DATA EXTRACT —
☆ ☆ ☆ ☆ ☆

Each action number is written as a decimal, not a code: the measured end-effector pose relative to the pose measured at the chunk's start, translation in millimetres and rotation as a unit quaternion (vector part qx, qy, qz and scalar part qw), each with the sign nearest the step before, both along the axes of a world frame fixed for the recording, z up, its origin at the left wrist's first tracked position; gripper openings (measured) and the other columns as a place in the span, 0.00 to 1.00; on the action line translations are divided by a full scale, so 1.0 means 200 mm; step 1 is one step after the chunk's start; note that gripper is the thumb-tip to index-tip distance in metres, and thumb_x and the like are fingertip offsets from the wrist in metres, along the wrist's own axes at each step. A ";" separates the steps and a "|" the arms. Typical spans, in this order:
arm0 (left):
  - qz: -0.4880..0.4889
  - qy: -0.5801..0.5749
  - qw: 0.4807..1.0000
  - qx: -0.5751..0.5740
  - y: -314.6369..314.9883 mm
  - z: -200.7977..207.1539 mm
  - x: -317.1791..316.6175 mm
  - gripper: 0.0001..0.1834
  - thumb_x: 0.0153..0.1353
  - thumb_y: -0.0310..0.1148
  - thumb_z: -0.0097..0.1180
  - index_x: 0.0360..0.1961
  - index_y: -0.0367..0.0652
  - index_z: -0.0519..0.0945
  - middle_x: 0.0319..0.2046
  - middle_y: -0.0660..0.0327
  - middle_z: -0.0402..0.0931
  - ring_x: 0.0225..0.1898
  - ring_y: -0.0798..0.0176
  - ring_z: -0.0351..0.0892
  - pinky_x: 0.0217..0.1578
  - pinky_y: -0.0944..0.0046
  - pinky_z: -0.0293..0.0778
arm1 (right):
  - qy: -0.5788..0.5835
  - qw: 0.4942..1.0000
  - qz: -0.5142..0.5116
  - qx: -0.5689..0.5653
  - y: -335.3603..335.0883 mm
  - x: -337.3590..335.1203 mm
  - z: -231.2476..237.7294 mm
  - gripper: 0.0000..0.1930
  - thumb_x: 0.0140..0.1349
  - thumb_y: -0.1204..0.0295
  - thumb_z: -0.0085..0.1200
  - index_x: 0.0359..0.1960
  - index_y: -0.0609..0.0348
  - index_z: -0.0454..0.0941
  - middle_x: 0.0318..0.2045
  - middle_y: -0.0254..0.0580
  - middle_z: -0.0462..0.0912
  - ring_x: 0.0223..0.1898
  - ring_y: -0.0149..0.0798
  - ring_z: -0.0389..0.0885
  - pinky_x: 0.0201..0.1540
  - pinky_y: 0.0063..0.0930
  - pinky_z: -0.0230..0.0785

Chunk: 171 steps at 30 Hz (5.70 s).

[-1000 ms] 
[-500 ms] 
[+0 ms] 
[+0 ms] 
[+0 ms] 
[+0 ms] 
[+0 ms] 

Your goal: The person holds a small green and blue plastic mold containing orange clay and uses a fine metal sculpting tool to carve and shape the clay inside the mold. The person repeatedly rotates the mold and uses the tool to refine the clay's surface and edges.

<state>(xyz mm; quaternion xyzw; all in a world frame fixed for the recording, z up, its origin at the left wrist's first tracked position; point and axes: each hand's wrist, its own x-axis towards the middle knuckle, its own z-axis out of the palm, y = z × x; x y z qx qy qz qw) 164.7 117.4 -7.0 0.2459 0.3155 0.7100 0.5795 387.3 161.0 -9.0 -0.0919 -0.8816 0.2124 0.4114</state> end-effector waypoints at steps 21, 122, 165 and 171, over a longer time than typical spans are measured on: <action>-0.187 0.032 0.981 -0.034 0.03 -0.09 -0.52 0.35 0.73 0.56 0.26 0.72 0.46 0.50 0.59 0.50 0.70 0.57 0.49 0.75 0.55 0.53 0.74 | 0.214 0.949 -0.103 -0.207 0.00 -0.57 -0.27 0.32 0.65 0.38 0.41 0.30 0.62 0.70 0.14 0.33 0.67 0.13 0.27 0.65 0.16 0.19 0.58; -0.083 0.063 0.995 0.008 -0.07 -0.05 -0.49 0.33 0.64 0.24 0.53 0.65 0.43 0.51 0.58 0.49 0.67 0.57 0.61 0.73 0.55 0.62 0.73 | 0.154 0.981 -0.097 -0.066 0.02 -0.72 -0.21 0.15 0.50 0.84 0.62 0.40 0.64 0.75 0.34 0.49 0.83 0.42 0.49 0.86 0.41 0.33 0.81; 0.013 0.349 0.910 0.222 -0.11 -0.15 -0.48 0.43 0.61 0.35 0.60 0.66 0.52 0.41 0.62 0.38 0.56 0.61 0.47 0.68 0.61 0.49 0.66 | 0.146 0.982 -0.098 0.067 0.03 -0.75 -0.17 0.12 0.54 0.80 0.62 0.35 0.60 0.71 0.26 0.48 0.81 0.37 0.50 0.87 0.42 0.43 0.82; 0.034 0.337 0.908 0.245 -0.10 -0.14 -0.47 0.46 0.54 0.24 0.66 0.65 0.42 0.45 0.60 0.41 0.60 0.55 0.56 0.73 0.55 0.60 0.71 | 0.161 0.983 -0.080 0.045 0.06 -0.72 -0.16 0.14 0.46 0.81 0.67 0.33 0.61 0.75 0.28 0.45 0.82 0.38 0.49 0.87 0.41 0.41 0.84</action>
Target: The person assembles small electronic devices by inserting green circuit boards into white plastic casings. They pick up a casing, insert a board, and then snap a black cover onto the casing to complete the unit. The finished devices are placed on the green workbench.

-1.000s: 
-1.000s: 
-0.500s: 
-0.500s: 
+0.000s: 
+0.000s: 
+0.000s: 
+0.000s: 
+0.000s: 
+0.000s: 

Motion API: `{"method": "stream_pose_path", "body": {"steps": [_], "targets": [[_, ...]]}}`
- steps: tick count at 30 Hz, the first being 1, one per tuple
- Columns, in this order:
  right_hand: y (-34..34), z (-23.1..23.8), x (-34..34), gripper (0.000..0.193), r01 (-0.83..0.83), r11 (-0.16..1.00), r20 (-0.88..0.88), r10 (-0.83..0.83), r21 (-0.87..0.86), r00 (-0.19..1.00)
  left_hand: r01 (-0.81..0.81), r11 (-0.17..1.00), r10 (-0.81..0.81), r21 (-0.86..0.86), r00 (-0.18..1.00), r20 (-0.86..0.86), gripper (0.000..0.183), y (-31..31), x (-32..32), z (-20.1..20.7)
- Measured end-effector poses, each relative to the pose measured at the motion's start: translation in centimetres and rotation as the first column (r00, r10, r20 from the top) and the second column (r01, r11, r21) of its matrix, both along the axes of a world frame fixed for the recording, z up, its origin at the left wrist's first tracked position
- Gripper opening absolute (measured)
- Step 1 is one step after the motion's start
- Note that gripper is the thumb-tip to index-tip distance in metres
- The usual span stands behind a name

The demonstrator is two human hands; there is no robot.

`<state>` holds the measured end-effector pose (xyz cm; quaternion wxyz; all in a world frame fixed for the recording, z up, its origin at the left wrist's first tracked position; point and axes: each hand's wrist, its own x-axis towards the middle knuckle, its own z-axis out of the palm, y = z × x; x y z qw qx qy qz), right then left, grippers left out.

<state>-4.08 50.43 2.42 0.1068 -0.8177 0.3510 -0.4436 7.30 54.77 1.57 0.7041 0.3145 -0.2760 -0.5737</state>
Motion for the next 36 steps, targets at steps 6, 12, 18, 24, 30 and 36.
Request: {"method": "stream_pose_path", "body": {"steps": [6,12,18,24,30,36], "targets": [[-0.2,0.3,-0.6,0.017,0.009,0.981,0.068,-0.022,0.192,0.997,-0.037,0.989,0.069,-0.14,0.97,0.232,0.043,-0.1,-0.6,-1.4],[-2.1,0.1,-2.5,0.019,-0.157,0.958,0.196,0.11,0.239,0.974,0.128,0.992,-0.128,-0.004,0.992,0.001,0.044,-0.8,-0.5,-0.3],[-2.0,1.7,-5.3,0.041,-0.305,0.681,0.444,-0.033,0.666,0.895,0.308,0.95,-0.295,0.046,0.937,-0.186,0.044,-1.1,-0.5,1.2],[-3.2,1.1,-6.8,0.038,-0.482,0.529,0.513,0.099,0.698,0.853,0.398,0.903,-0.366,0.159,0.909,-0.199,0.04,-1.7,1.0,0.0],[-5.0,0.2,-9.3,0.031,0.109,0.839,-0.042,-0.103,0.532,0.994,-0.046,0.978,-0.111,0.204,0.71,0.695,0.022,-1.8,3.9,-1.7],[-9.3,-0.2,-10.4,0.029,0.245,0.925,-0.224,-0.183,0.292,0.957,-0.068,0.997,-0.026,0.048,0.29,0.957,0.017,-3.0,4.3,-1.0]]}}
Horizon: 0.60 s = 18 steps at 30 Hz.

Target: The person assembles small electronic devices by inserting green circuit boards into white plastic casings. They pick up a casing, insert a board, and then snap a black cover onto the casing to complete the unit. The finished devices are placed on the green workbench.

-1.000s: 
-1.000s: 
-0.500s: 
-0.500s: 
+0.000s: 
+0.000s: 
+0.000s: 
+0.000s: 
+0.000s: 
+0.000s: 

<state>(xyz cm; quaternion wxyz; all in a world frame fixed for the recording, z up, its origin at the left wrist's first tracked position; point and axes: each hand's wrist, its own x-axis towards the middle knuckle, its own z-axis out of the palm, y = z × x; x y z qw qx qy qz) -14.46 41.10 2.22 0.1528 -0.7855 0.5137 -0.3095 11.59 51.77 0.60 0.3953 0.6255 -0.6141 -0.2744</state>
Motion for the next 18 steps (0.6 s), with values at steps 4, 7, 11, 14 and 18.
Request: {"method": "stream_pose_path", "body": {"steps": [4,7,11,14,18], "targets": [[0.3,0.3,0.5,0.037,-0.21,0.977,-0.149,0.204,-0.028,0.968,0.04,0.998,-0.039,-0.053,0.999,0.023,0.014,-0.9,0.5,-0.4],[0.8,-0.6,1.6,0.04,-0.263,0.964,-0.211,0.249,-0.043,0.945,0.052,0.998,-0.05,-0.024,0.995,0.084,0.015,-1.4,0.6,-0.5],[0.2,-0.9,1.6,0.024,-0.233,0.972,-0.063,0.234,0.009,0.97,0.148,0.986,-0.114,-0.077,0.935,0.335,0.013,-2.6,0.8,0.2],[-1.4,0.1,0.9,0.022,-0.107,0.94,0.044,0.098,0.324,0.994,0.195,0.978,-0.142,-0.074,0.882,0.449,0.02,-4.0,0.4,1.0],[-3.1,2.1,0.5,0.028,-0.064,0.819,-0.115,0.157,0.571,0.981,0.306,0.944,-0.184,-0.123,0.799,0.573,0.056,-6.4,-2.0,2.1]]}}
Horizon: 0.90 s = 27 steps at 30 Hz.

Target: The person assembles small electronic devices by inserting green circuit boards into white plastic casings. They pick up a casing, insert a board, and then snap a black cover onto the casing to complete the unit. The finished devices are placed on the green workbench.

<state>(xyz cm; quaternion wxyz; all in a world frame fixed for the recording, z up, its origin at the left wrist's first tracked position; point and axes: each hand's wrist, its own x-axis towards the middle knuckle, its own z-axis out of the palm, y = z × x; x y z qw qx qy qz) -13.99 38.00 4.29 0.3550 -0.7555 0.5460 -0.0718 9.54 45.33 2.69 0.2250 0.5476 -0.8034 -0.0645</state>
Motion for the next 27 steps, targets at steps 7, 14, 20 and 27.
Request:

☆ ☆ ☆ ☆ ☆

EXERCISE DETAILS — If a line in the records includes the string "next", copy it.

OUTPUT OF THE EXERCISE —
Motion for the next 36 steps, targets at steps 6, 12, 18, 24, 30 and 36.
Motion for the next 18 steps (0.6 s), with values at steps 4, 7, 11, 14 and 18.
Motion for the next 27 steps, targets at steps 7, 14, 20 and 27.

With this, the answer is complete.